In both postoperative and posttraumatic endophthalmitis one quarter to one third patients attained 6/18 or better at 3 months and nearly 60% patients regained at least 6/60. Although posttraumatic and postoperative endophthalmitis are separate clinical entities, it may be of interest to compare presentation characteristics of the two populations (Tables 1 and 4). Notable differences between the two populations validate well-known clinical findings. The median age for posttraumatic endophthalmitis was 16 years, versus 59 years for postoperative endophthalmitis. Likewise, posttraumatic endophthalmitis was much more likely to be caused by Bacillus species than postoperative endophthalmitis (11.0% versus 1.0%, p=0.0005).

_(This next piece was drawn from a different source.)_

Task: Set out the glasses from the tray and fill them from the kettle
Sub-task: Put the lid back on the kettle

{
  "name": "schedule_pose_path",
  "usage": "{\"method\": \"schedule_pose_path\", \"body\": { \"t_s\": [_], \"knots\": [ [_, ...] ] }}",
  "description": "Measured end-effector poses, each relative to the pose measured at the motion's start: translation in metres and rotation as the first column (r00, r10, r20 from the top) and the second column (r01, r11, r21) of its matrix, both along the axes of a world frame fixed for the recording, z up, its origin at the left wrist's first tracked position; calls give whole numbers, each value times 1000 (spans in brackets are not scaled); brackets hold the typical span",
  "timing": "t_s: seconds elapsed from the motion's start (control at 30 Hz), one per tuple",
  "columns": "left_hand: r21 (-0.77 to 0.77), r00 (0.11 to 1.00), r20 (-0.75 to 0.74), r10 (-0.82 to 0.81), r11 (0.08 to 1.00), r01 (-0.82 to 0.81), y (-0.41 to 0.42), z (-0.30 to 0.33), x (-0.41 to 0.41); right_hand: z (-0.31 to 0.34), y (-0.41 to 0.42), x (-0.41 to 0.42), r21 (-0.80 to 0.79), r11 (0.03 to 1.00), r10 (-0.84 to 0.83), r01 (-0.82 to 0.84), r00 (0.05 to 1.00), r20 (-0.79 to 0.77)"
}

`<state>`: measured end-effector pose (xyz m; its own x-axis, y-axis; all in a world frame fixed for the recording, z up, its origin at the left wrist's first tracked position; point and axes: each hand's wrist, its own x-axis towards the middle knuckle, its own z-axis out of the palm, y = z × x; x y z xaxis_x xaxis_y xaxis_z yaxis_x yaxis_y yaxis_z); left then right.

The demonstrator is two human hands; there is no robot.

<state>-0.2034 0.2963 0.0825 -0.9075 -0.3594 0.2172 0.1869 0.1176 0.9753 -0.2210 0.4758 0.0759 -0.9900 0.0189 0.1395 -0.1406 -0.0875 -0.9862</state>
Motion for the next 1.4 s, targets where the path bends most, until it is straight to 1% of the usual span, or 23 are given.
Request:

Limitations of this study include those fundamental to statistical studies. First, statistical studies of this size can result in significant associations that make little clinical sense. These associations were excluded from logistic regression analysis. Second, the analysis in this study did not allow us to combine variables. For instance, a poor presenting visual acuity with a culture-positive vitreous biopsy may be a strong predictor of poor visual outcome though, only single variables were analysed in this study. It may also appear that combining different postoperative endophthalmitis aetiologies (such as acute postoperative endophthalmitis from cataract surgery and delayed-onset endophthalmitis from YAG capsulotomy) might skew results. But the multivariate logistic regression accounted for different dependent variables (such as operative aetiology) and allows us to parse variables and analyze multiple patient characteristics without skewing results. The other limitation of the study could be the analysis of the last decade data, 1991-1997. We have published the microbiology data of this period earlier. We believe that this analysis of clinical features and the risk factor analysis will complement the other reports. Further, this data will help us compare the more recent data (1998 onwards) and look for any alterations in the trends and outcome. Two Indian single centre studies on postoperative endophthalmitis have been published recently.1213 The similarity was the greater gram negative organism in all studies, but none have done the risk factors analysis. Our study is likely to bridge this gap.
In summary, this is the largest, single-centre, prospective study on risk factors for poor visual outcome in postoperative and posttraumatic endophthalmitis. It is hoped that recognition of the risk factors identified in this study will aid clinicians in discussing the visual prognosis in their endophthalmitis patients.